**What is needed**
The pictures get dropped, while every remaining part of the listing is copied exactly.

○ ○ ○ ○ ○

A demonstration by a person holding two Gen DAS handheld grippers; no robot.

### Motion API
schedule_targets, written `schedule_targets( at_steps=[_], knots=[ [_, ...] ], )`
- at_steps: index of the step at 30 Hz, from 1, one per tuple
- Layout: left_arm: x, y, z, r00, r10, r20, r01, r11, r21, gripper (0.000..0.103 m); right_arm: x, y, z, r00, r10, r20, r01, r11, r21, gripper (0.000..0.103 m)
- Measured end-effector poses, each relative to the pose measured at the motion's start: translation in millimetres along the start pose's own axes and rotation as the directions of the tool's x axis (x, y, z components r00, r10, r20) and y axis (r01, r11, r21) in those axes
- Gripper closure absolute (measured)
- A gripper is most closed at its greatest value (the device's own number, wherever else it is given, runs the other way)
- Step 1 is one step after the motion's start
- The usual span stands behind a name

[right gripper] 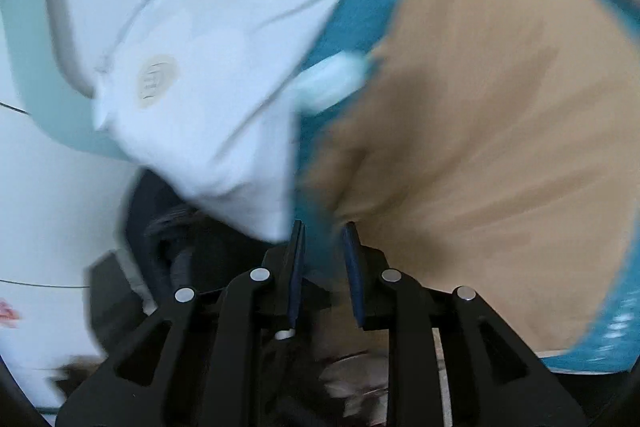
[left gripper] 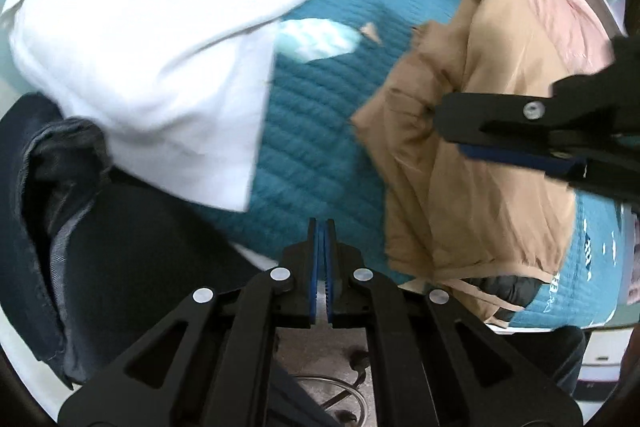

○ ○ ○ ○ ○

**Completed task**
A demonstration by a person holding two Gen DAS handheld grippers; no robot.

### Motion API
schedule_targets, written `schedule_targets( at_steps=[_], knots=[ [_, ...] ], )`
- at_steps: index of the step at 30 Hz, from 1, one per tuple
- Layout: left_arm: x, y, z, r00, r10, r20, r01, r11, r21, gripper (0.000..0.103 m); right_arm: x, y, z, r00, r10, r20, r01, r11, r21, gripper (0.000..0.103 m)
- Measured end-effector poses, each relative to the pose measured at the motion's start: translation in millimetres along the start pose's own axes and rotation as the directions of the tool's x axis (x, y, z components r00, r10, r20) and y axis (r01, r11, r21) in those axes
- Gripper closure absolute (measured)
- A gripper is most closed at its greatest value (the device's own number, wherever else it is given, runs the other way)
- Step 1 is one step after the motion's start
- The usual span stands behind a name

[right gripper] 
[left gripper] 

There is no more output to give.